口臭を改善するために、市販の口臭ケアアイテムを活用するなどの選択肢に加えて、根本的な改善を目的としている漢方薬の服用もオススメです。

特に、今回の相談者様のような症状に悩む方に適した漢方薬は、茵蔯蒿湯(インチンコウトウ)です。口が粘ついて乾く症状があり、口臭が気になる方の体に溜まった「湿熱」を冷まして口内の炎症を鎮める効果があります。
また、ストレスが強く、胃腸が弱って唾液の分泌量が減っている方には、胃腸の働きを良くして唾液を増やし口臭を解消する効果のある半夏瀉心湯(ハンゲシャシントウ)も良いでしょう。

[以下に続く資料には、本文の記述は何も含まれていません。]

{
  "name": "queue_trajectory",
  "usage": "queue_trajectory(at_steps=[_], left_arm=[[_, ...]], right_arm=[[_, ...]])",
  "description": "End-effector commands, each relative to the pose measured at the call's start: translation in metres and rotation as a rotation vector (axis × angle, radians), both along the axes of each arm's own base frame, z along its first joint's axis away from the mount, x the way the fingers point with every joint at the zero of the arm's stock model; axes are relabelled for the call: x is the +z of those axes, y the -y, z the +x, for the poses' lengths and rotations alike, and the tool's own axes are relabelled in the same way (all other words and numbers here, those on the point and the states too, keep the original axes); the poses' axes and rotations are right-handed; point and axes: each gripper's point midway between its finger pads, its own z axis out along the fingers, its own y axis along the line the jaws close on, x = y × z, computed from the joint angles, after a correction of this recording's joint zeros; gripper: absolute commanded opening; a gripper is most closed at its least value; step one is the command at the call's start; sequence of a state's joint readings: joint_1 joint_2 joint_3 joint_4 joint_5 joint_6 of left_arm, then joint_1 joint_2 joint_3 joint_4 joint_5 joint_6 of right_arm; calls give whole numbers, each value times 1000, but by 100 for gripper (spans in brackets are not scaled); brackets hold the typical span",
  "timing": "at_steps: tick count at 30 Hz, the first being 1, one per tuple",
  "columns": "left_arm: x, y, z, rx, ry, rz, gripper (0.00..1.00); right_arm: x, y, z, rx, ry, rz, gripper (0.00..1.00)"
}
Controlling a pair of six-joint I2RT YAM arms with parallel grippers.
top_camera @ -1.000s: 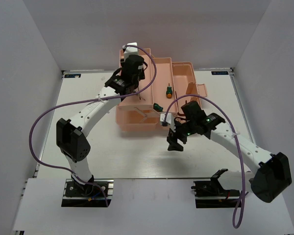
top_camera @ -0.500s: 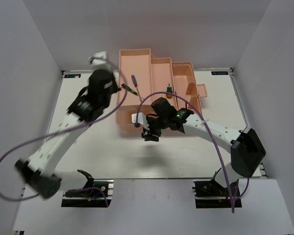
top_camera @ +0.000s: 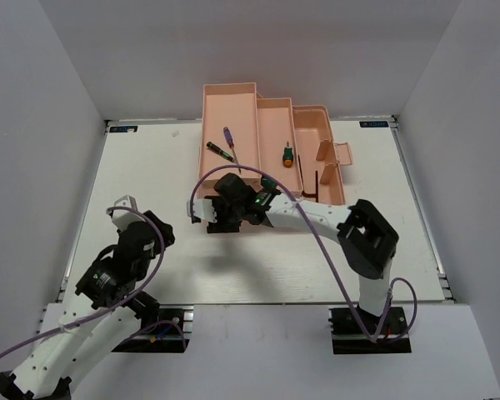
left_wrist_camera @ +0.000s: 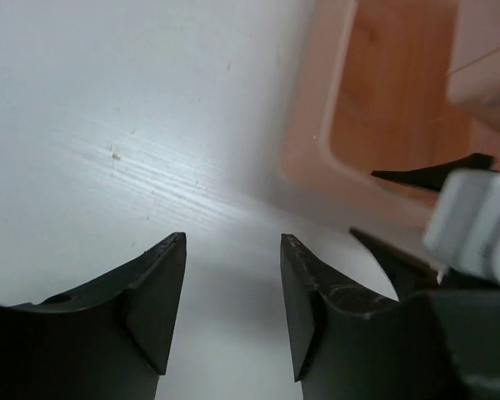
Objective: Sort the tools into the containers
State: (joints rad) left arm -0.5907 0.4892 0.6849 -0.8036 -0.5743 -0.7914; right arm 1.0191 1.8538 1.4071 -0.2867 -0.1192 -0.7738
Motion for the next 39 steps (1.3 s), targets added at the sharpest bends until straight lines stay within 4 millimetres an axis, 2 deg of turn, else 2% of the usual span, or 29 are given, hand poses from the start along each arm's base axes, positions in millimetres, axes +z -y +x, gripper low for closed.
queue_trajectory(at_steps=[1,2,3,4,5,6,8,9,11,12,17,18,19,20,22,23,25,27,29,31,32,34,35,37,38,39], left_arm=[[-13,5,-15,20,-55,-119,60],[-16,4,-17,26,-66,-122,60],[-23,3,-18,33,-90,-114,61],[-27,5,-19,33,-115,-115,61],[-30,8,-20,22,-130,-116,63],[-43,11,-19,16,-165,-101,63],[-52,26,-14,-22,-179,-141,63],[-69,30,-14,-35,-209,-137,61],[-79,46,-5,-75,-205,-175,60],[-96,48,-5,-81,-230,-169,60],[-123,79,9,-161,-244,-232,57],[-121,86,16,-177,-217,-255,56],[-130,94,17,-199,-252,-259,53],[-137,97,17,-209,-264,-262,51],[-136,112,26,-254,-241,-312,49],[-149,112,27,-250,-273,-308,47],[-144,126,37,-293,-225,-360,46],[-157,129,42,-289,-244,-372,45],[-139,139,65,-311,-173,-425,45],[-138,150,78,-333,-167,-463,45],[-126,154,93,-339,-130,-484,45],[-117,160,106,-341,-114,-525,45],[-111,163,120,-341,-83,-551,45],[-102,168,130,-361,-60,-601,45],[-85,173,141,-378,-4,-646,45],[-90,178,143,-402,-23,-671,45]], right_arm=[[-11,-11,26,-44,97,-34,57],[-9,-14,28,-44,91,-29,50],[-18,-14,30,-49,84,-45,41],[-16,-15,32,-56,86,-40,5],[-13,-15,33,-66,85,-34,0],[-8,-16,33,-69,88,-25,0],[12,-18,33,-79,92,9,0],[21,-18,30,-76,79,20,0],[61,-20,28,-103,72,98,0],[69,-18,22,-105,45,112,0],[132,-1,3,-112,16,211,0],[144,5,3,-127,12,234,0],[146,10,4,-137,6,233,0],[161,15,1,-141,15,263,0],[168,24,4,-166,1,278,0],[181,29,1,-169,-5,308,0],[188,34,0,-191,-45,335,0],[195,42,-7,-183,-77,353,0],[189,48,-10,-200,-107,349,0],[188,53,-14,-194,-127,359,0],[168,57,-16,-205,-152,324,0],[167,60,-19,-200,-160,336,0],[148,64,-22,-205,-187,310,0],[139,69,-28,-203,-217,307,0],[137,69,-30,-201,-229,311,0],[132,72,-33,-201,-239,306,0]])
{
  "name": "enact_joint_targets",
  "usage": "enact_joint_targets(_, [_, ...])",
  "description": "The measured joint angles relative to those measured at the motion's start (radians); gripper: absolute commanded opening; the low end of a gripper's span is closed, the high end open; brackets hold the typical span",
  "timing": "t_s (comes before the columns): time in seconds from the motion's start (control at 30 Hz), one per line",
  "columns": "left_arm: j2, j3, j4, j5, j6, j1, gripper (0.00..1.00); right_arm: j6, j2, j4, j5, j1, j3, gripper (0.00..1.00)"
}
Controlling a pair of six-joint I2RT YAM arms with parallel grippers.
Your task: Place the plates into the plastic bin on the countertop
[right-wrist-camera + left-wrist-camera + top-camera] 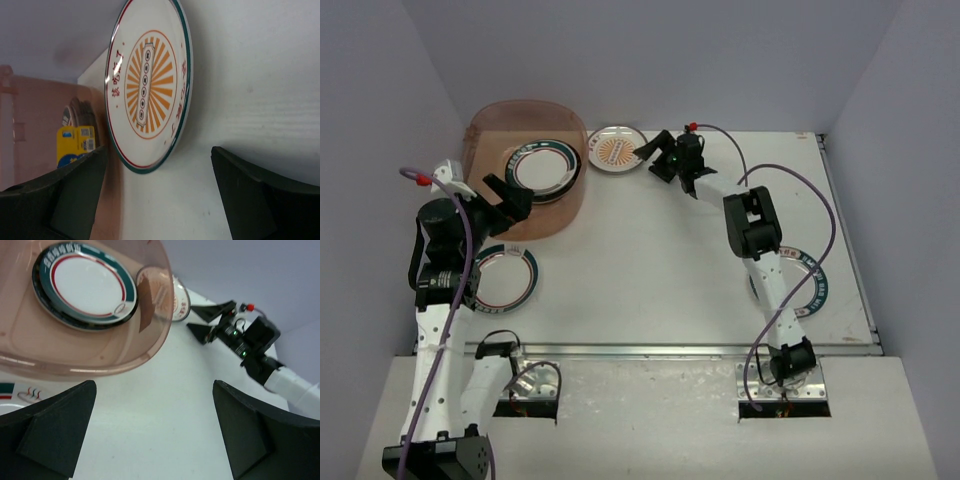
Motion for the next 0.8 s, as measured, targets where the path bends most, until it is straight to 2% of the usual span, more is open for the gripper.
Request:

自分の症状や体質にぴったりマッチした漢方薬を選ぶのは難しいと感じがちですが、「オンラインAI漢方」では、お悩みの症状を元にAIがあなたにぴったりな漢方薬をご案内しています。
自宅にいながら気軽に始められますので、ぜひチェックしてみてください。

口内を清潔にし、潤いを保って嫌な口臭を防ぎましょう

今回は、口臭に悩む方のためのセルフケアや漢方薬をご紹介してきました。
症状の改善のためには、口内を生活に保つことはもちろん、ストレスケアと規則正しい生活を心がけ、口内の乾燥や唾液の分泌量の低下を防ぐことが大切です。
また、こうした気になる臭いの改善には、漢方薬が大きな効果を発揮した例もたくさんあります。セルフケアを試してもなかなか改善しない場合は、ぜひお近くの漢方医や漢方薬局に相談してみてくださいね。